__Source records__.
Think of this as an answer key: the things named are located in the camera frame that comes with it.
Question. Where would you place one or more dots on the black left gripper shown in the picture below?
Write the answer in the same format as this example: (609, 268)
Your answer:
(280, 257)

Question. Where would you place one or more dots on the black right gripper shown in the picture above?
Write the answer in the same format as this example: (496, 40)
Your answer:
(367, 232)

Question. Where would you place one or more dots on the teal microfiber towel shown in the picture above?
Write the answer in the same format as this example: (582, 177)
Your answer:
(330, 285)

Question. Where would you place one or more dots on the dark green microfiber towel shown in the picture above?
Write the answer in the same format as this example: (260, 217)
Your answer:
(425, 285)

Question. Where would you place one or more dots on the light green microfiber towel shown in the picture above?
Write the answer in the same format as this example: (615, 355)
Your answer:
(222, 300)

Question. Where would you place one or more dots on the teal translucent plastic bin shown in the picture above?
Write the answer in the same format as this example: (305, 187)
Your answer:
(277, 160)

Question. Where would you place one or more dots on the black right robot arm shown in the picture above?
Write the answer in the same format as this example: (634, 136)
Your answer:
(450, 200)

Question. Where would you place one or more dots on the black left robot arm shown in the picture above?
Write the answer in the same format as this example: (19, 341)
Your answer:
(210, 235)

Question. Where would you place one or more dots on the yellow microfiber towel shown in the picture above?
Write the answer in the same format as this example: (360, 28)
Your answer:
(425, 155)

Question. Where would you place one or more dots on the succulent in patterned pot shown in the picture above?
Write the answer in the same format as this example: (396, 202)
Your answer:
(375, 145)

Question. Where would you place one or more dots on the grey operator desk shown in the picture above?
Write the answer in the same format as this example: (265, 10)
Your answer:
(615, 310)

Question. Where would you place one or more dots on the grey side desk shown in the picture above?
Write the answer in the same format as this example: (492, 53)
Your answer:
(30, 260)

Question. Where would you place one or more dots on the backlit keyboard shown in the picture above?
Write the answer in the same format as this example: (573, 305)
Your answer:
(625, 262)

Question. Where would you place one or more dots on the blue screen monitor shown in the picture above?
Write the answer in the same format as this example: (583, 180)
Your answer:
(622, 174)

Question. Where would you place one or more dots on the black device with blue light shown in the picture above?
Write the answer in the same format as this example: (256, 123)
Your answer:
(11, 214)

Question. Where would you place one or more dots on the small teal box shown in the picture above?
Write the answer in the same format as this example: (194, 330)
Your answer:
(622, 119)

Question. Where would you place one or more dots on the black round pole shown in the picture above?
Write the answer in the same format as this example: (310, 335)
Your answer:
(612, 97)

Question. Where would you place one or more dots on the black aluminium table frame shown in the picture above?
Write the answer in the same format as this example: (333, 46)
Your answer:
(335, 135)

__Prompt__.
Copy every entry exactly, leaving nothing out.

__Task answer__.
Think of this as an answer key: the things named are located in the camera frame that comes with it.
Question. Where would you place one or more dots on the black left gripper shown in the picture below?
Write the answer in the same format as this example: (609, 268)
Your answer:
(280, 257)

Question. Where would you place one or more dots on the black right gripper shown in the picture above?
Write the answer in the same format as this example: (496, 40)
Your answer:
(367, 232)

Question. Where would you place one or more dots on the teal microfiber towel shown in the picture above?
Write the answer in the same format as this example: (582, 177)
Your answer:
(330, 285)

Question. Where would you place one or more dots on the dark green microfiber towel shown in the picture above?
Write the answer in the same format as this example: (260, 217)
Your answer:
(425, 285)

Question. Where would you place one or more dots on the light green microfiber towel shown in the picture above?
Write the answer in the same format as this example: (615, 355)
Your answer:
(222, 300)

Question. Where would you place one or more dots on the teal translucent plastic bin shown in the picture above?
Write the answer in the same format as this example: (305, 187)
Your answer:
(277, 160)

Question. Where would you place one or more dots on the black right robot arm shown in the picture above?
Write the answer in the same format as this example: (634, 136)
Your answer:
(450, 200)

Question. Where would you place one or more dots on the black left robot arm shown in the picture above?
Write the answer in the same format as this example: (19, 341)
Your answer:
(210, 235)

Question. Where would you place one or more dots on the yellow microfiber towel shown in the picture above?
Write the answer in the same format as this example: (360, 28)
Your answer:
(425, 155)

Question. Where would you place one or more dots on the succulent in patterned pot shown in the picture above?
Write the answer in the same format as this example: (396, 202)
Your answer:
(375, 145)

Question. Where would you place one or more dots on the grey operator desk shown in the picture above?
Write the answer in the same format as this example: (265, 10)
Your answer:
(615, 310)

Question. Where would you place one or more dots on the grey side desk shown in the picture above?
Write the answer in the same format as this example: (492, 53)
Your answer:
(30, 260)

Question. Where would you place one or more dots on the backlit keyboard shown in the picture above?
Write the answer in the same format as this example: (573, 305)
Your answer:
(625, 262)

Question. Where would you place one or more dots on the blue screen monitor shown in the picture above?
Write the answer in the same format as this example: (583, 180)
Your answer:
(622, 174)

Question. Where would you place one or more dots on the black device with blue light shown in the picture above?
Write the answer in the same format as this example: (256, 123)
Your answer:
(11, 214)

Question. Where would you place one or more dots on the small teal box shown in the picture above?
Write the answer in the same format as this example: (194, 330)
Your answer:
(622, 119)

Question. Where would you place one or more dots on the black round pole shown in the picture above?
Write the answer in the same format as this example: (310, 335)
Your answer:
(612, 97)

Question. Where would you place one or more dots on the black aluminium table frame shown in the picture above?
Write the answer in the same format as this example: (333, 46)
Your answer:
(335, 135)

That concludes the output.